Research

The Suh laboratory is interested in applying novel molecular imaging tools to elucidate and visualize metabolic changes associated with diseases. The Suh laboratory research focuses on two main biomedical imaging technique for in vivo metabolism studies: 1) lanthanide-based responsive Magnetic Resonance Imaging (MRI) agents to detect Zn2+ secretion from the pancreas for in vivo β -cell function imaging, and enantiomeric detection of lactate in neurodegenerative disease. 2) to develop chemical probes labeled with 13C and 15N stable isotopes that could image metabolic processes in vivo in real-time using dynamic nuclear polarization (DNP) techniques.
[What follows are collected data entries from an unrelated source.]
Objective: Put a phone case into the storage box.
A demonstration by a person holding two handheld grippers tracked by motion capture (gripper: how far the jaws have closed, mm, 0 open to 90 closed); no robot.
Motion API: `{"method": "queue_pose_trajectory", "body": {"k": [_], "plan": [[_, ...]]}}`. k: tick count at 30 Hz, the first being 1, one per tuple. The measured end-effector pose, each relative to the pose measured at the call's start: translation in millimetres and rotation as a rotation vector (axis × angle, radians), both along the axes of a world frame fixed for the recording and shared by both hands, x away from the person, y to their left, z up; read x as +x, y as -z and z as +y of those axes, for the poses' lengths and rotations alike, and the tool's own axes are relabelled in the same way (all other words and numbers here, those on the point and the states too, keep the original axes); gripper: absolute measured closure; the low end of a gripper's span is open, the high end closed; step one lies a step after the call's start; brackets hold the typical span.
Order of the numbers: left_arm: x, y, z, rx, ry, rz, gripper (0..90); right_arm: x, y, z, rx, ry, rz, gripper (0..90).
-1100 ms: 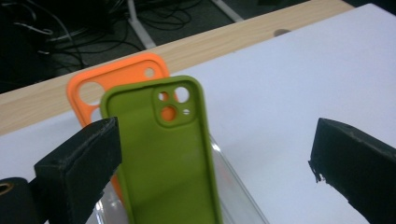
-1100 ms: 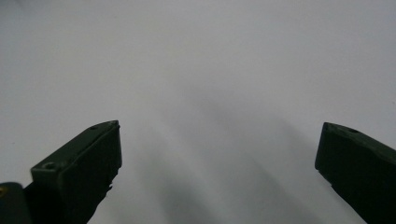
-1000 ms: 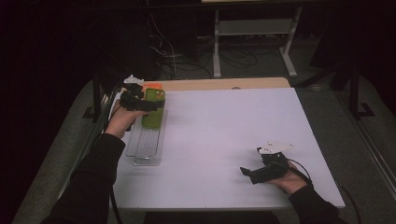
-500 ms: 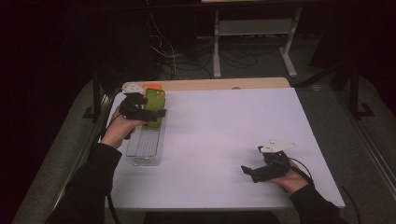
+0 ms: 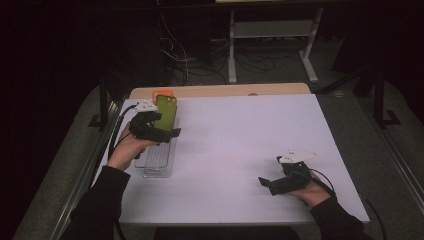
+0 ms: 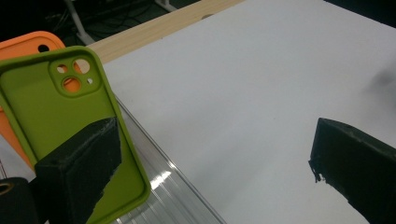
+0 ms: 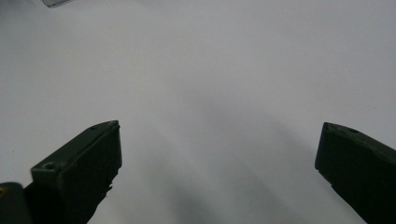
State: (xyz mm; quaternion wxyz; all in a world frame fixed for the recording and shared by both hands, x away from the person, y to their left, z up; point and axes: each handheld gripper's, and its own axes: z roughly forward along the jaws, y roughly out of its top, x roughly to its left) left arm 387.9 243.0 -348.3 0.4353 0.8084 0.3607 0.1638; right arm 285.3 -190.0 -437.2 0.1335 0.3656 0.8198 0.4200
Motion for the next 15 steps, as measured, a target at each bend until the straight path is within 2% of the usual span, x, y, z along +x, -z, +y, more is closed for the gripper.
{"method": "queue_pose_trajectory", "body": {"k": [3,4,5,8,9,14,15], "plan": [[-3.7,5.3,1.7,-0.002,0.004,-0.013,1.8,0.1,-0.9,-0.8,-0.001,0.003,-0.002,0.0],[-5.4,6.7,1.0,-0.004,-0.003,-0.005,1.8,0.5,-0.8,-1.2,-0.002,0.001,-0.006,0.0],[-5.9,7.2,1.5,0.01,-0.002,-0.018,1.7,0.6,-0.9,-1.3,-0.002,0.001,-0.005,0.0],[-12.2,8.2,1.2,-0.019,-0.009,-0.011,1.8,0.4,-1.5,-1.2,0.001,0.003,-0.005,0.0],[-13.2,8.1,2.1,-0.002,0.003,-0.022,1.8,0.4,-1.6,-1.3,0.0,0.002,-0.008,0.0],[-22.4,9.0,5.4,-0.019,0.003,-0.013,1.8,0.2,-2.7,-1.4,0.001,0.004,-0.009,0.0],[-24.0,9.4,7.0,-0.013,0.014,-0.023,1.7,0.1,-2.8,-1.4,-0.001,0.003,-0.008,0.0]]}}
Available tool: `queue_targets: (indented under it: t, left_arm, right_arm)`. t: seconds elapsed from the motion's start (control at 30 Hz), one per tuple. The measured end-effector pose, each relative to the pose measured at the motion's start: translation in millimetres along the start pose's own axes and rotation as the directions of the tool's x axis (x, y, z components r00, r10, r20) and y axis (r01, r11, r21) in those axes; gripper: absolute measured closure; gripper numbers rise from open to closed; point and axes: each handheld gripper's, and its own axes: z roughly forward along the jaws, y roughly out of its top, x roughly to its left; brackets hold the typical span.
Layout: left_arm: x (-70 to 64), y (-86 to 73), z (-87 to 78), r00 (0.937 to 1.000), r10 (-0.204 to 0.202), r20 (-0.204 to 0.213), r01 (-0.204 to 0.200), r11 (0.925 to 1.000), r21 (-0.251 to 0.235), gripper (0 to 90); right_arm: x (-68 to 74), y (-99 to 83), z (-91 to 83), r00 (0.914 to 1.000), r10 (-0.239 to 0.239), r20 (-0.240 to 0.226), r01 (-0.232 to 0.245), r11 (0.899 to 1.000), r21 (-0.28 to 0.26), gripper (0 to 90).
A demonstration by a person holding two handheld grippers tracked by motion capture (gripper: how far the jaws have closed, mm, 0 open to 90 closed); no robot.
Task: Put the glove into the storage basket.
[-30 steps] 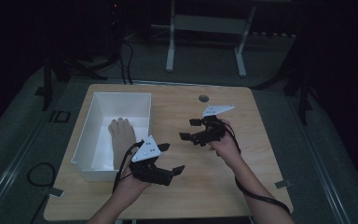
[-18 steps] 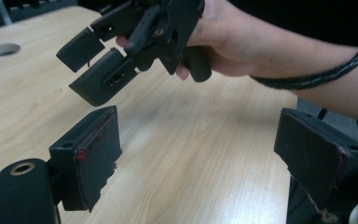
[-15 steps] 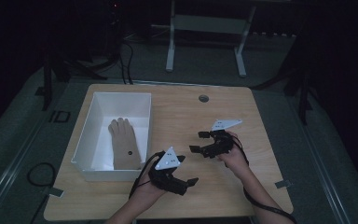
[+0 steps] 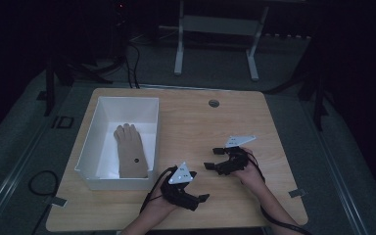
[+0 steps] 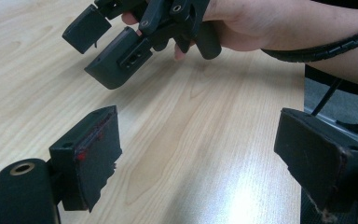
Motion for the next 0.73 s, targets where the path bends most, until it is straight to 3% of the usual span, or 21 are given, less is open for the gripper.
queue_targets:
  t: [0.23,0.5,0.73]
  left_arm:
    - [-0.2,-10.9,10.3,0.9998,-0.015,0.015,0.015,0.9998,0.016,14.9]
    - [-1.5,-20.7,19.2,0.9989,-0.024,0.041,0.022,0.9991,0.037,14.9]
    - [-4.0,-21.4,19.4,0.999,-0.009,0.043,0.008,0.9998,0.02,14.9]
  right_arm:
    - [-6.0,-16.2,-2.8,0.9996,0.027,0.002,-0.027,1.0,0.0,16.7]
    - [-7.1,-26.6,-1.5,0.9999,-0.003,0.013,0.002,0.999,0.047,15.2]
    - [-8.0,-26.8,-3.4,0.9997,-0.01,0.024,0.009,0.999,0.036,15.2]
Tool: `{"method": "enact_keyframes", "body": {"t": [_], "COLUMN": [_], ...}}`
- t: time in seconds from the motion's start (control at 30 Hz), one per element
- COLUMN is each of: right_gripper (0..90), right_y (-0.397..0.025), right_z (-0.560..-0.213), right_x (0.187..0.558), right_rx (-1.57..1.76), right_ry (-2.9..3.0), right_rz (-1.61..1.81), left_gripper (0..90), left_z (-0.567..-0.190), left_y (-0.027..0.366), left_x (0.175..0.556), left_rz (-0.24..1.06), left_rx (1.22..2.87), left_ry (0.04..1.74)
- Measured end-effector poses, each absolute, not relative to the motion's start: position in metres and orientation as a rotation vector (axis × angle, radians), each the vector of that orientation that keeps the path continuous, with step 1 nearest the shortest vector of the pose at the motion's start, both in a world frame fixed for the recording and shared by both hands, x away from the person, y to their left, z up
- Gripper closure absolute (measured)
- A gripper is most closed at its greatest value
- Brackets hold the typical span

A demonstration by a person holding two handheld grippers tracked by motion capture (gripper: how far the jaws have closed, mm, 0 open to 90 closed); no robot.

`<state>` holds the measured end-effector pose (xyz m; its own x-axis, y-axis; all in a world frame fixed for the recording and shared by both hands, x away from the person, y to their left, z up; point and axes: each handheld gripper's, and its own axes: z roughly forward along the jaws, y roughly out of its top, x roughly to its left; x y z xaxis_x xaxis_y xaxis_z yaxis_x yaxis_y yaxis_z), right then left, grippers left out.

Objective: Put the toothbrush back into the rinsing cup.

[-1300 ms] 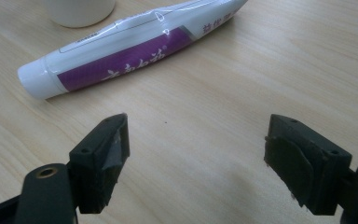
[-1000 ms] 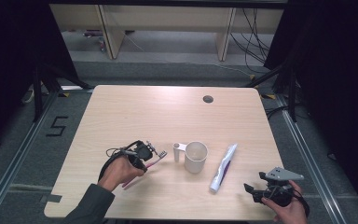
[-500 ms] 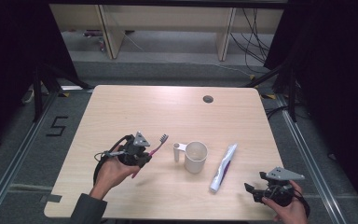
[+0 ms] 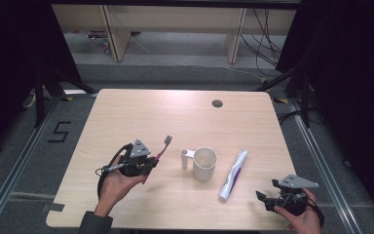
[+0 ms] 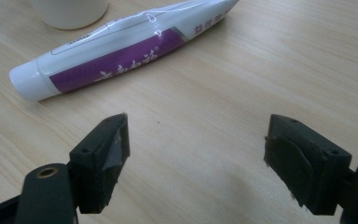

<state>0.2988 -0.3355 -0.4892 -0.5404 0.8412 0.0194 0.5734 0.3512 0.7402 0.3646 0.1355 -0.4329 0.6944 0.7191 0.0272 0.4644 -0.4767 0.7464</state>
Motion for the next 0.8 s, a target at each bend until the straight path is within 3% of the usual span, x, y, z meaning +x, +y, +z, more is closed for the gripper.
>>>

DNP hyperpolarization coupled with MR imaging is a rapidly growing metabolic imaging methodology that significantly increases the sensitivity of MR compared to conventional MRI, enabling biological studies that are typically challenging. DNP improves the NMR sensitivity of the 13C nucleus by more than 10,000-fold, allowing for the real-time imaging of enzyme-catalyzed reactions in a single or multiple pathways in vivo. The current focus of the Suh laboratory research is the development of chemical probes to sense the tissue pH and bio-metal, as well as to understand real-time metabolic flux in various areas such as cancer, host-gut microbiota metabolic interactions, and glia-neuron energy metabolism. Furthermore, to measure flux through complex metabolic pathways, the Suh laboratory will be integrating mass spectrometry (MS) technology into the NMR-based 13C isotopomer methods.